La URV señala que "hay una demanda creciente de profesionales cualificados en este ámbito"
«Este curso nace con la voluntad de cubrir esta necesidad formativa y contribuir al desarrollo de un marco clínico seguro, ético y científicamente fundamentado», agrega la universidad. Esta primera edición ha sido un éxito. Alrededor de 50 personas se han inscrito, con perfiles como médicos, psiquiatras o psicólogos, e incluso se ha generado lista de espera, con alumnos que no han podido entrar.
El tratamiento de trastornos mentales con estas drogas psicodélicas lleva tiempo derribando tabúes y prejuicios. La URV sostiene que «en los últimos 20 años, ha resurgido el interés por el uso de sustancias como la psilocibina o la MDMA como coadyuvantes en procesos psicoterapéuticos».
Poco a poco, este campo de investigación sanitaria ha ido tumbando algunos mitos. «Recientemente, se ha aprobado la esketamina para el tratamiento de la depresión resistente, y se espera que en los próximos años se aprueben también la psilocibina y la MDMA», añade la universidad.
«El curso ha tenido una gran aceptación. Hay gente que se ha quedado fuera», indica la directora, Maria Teresa Colomina
Este contexto «ha generado una creciente demanda de profesionales cualificados para acompañar a los pacientes durante las sesiones de tratamiento con estas sustancias». El objetivo del curso, que se prolongará durante tres meses, hasta finales de abril, es «dotar de fundamentos científicos y psicoterapéuticos para poder acompañar procesos psicoterapéuticos asistidos» y «brindar conocimientos y habilidades suficientes para llevar a cabo una práctica segura, aprendiendo a identificar posibles interacciones, contraindicaciones, efectos no deseados o perfiles más o menos susceptibles de recibir estos tratamientos».
El temario abarca contenidos como la historia contemporánea de los psicodélicos en Occidente, la antropología de los saberes psicoactivos, conciencia y filosofía de la mente, farmacología y neurobiología o interacciones peligrosas con tratamientos y medicamentos.
Abordar las adicciones
Maria Teresa Colomina, la directora del curso, se muestra satisfecha con «la gran aceptación del curso» a raíz de un tema «que ha adquirido mucha potencia, porque hay evidencia de que algunas sustancias tiene buenos resultados para abordar trastornos mentales que no tienen una cura efectiva o que son muy difíciles abordar, como las adicciones».

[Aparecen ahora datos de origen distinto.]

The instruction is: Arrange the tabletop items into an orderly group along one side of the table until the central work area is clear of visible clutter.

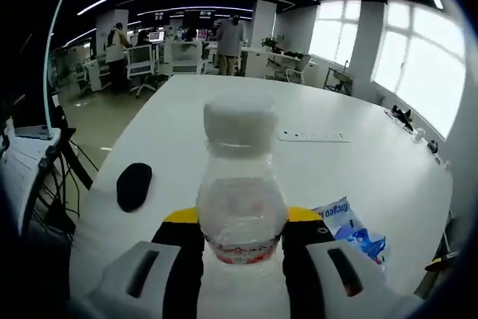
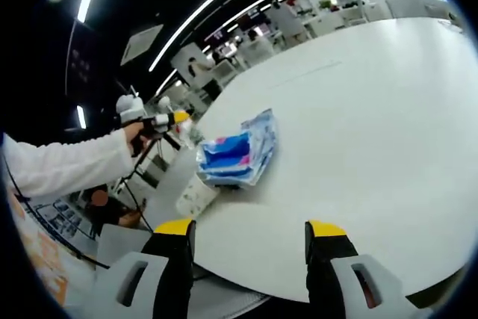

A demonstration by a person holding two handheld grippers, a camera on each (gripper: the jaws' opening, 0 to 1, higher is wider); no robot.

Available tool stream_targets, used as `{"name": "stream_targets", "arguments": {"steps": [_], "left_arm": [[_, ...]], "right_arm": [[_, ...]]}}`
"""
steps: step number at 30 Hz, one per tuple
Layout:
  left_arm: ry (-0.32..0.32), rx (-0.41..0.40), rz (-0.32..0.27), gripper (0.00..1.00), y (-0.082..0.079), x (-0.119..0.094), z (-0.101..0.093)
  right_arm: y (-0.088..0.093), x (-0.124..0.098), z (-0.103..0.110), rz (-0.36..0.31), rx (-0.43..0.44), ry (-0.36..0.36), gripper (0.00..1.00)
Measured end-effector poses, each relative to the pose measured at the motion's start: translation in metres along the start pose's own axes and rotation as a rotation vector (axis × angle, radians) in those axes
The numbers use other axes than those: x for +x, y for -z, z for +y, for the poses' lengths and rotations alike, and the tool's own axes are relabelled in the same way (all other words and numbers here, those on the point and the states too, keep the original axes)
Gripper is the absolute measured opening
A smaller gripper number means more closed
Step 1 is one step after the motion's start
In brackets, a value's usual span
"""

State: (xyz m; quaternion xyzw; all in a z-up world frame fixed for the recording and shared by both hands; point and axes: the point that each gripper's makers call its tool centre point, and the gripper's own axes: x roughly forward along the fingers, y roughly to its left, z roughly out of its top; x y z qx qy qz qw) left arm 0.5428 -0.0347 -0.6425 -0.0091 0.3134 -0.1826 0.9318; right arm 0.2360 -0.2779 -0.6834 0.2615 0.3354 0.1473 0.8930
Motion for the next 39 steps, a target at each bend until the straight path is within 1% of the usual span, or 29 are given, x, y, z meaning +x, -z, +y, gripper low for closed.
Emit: {"name": "stream_targets", "arguments": {"steps": [2,5,6,9,12,15,24,27,33,39], "left_arm": [[-0.001,0.002,-0.014,0.4,-0.004,0.003,0.003],[-0.004,0.021,-0.013,0.4,-0.007,0.009,0.006],[-0.006,0.028,-0.008,0.4,-0.007,0.011,0.007],[-0.02,0.031,0.036,0.39,0.002,0.02,0.015],[-0.028,0.034,0.046,0.39,0.004,0.023,0.019],[-0.031,0.028,0.043,0.4,0.002,0.026,0.022],[-0.021,0.028,0.046,0.4,-0.004,0.039,0.024],[-0.022,0.043,0.057,0.4,-0.003,0.043,0.025],[-0.021,0.05,0.058,0.4,0.0,0.05,0.024],[-0.018,0.064,0.067,0.4,0.004,0.052,0.022]], "right_arm": [[0.002,0.0,-0.001,0.003,0.006,0.004,0.6],[0.004,0.0,-0.002,0.009,0.012,0.01,0.6],[0.004,0.0,-0.003,0.011,0.012,0.012,0.59],[0.004,0.003,-0.003,0.015,0.018,0.015,0.59],[0.005,0.006,-0.002,0.026,0.019,0.013,0.6],[0.008,0.011,-0.001,0.043,0.014,0.009,0.6],[0.01,0.016,0.002,0.07,0.01,0.001,0.6],[0.011,0.018,0.003,0.078,0.011,0.002,0.6],[0.015,0.02,0.004,0.088,0.019,0.0,0.6],[0.016,0.02,0.005,0.091,0.025,0.001,0.6]]}}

El abordaje será multidisciplinar. De ahí el perfil variado de los docentes: desde la medicina –entre ellos, doctores del Hospital Sant Joan–, hasta psiquiatras, psicólogos o profesores ligados a la antropología. «Son tratamientos que requieren un buen control del paciente. Tratamos de dar evidencias científicas y también enseñar cómo se tiene que intervenir, cómo hay que preparar todas estas terapias. Hemos visto aquí una oportunidad y hemos notado una gran demanda», zanja Colomina.

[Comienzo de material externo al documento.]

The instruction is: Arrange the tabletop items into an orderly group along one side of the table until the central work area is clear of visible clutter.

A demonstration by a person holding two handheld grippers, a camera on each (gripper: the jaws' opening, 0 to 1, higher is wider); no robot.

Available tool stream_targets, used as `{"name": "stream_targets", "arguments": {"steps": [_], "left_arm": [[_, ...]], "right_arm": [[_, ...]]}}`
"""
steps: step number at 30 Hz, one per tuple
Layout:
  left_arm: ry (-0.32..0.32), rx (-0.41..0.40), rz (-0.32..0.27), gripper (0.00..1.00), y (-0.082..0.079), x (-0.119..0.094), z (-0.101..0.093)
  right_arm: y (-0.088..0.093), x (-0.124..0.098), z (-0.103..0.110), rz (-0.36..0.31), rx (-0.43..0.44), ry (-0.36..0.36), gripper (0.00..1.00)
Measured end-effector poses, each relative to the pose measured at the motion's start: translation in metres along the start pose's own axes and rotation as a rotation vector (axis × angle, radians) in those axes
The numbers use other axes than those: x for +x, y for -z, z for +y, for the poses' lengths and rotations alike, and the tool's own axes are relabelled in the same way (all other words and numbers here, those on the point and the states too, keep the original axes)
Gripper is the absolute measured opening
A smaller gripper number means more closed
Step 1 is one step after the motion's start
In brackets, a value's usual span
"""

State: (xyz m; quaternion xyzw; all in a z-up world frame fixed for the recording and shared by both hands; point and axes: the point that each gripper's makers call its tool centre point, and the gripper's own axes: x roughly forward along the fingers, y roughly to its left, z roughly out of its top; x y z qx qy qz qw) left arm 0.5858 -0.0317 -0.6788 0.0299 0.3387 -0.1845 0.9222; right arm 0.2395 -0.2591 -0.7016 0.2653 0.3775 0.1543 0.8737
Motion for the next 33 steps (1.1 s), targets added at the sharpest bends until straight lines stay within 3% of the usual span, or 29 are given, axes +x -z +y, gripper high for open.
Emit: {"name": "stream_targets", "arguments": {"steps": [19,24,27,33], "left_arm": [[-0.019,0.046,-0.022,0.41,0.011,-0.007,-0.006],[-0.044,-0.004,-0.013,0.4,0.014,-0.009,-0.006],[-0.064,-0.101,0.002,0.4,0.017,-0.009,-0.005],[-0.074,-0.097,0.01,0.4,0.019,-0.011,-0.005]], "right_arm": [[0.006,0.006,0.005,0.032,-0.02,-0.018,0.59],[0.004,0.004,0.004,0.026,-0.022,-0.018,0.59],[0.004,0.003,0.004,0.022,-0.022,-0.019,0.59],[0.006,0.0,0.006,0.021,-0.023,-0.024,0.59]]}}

De la ayahuasca a los hongos o el LSD
Genís Oña, psicólogo especializado en investigación farmacológica, es el coordinador académico del curso, además de profesor. Es uno divulgadores de referencia en este campo, con publicaciones como ‘Tu cerebro con psicodélicos’. En obras de este tipo explora el recorrido de los estudios en torno a la psilocibina –el principio de los hongos alucinógenos– y la MDMA.

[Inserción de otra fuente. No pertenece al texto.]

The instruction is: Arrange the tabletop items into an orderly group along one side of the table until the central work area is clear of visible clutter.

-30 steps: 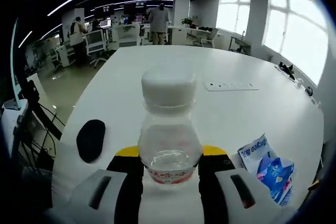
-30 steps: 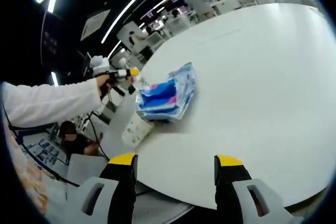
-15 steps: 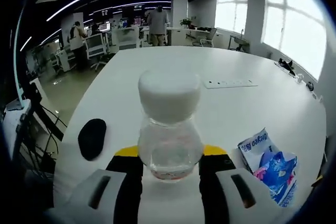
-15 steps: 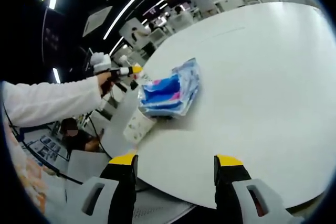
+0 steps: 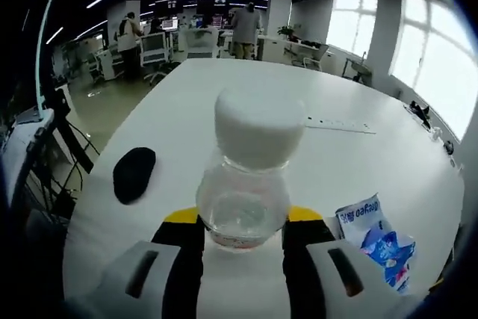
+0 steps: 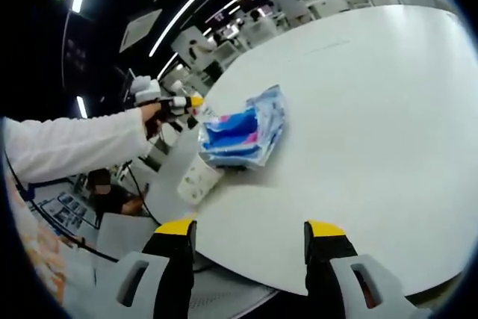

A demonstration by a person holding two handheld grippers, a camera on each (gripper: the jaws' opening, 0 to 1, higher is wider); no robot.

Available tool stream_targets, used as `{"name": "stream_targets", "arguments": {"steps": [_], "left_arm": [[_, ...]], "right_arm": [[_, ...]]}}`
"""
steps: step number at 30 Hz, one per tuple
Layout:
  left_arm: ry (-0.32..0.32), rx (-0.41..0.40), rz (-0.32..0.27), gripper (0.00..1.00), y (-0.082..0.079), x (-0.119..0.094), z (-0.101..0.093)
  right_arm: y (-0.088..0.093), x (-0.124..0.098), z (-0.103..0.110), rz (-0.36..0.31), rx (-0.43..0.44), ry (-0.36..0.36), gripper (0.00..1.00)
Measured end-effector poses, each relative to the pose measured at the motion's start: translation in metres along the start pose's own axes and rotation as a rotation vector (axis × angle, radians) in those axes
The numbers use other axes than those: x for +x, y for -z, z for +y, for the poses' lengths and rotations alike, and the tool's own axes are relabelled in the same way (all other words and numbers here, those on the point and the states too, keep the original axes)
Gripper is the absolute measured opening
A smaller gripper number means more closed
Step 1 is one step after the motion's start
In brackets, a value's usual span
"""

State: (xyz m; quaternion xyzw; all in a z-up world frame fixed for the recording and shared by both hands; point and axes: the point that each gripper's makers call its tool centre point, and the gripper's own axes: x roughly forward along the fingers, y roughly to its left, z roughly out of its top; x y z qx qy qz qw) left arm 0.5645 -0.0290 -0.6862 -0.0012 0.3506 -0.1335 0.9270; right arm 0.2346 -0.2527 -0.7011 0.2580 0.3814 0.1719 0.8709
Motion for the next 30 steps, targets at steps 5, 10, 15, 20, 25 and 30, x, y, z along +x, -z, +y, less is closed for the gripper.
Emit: {"name": "stream_targets", "arguments": {"steps": [5,10,15,20,25,30], "left_arm": [[0.001,-0.063,-0.079,0.63,-0.003,-0.018,0.0],[0.075,-0.043,-0.095,0.9,0.02,-0.049,-0.012],[0.111,0.038,-0.144,1.0,0.04,-0.093,-0.021],[0.125,0.216,-0.154,1.0,0.066,-0.145,-0.034],[0.137,0.241,-0.186,1.0,0.091,-0.187,-0.047],[0.146,0.252,-0.206,1.0,0.122,-0.22,-0.058]], "right_arm": [[-0.003,-0.003,-0.002,-0.017,0.002,0.001,0.59],[-0.007,-0.003,-0.001,-0.044,0.015,-0.012,0.59],[-0.007,-0.002,0.004,-0.05,0.001,-0.033,0.59],[-0.01,-0.006,0.01,-0.071,-0.018,-0.057,0.59],[-0.007,-0.01,0.011,-0.094,-0.025,-0.078,0.59],[0.0,-0.012,0.017,-0.105,-0.065,-0.117,0.6]]}}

Estas sustancias, prohibidas y estigmatizdas, son las que más han avanzado en su camino para ser aplicadas en la salud mental. De hecho, está prevista la próxima aprobación de estos componentes. También se estudia el potencial del LSD o la ayahuasca como futuros activos de fármacos, todo ello, además, en un contexto de emergencia de la salud mental pospandemia.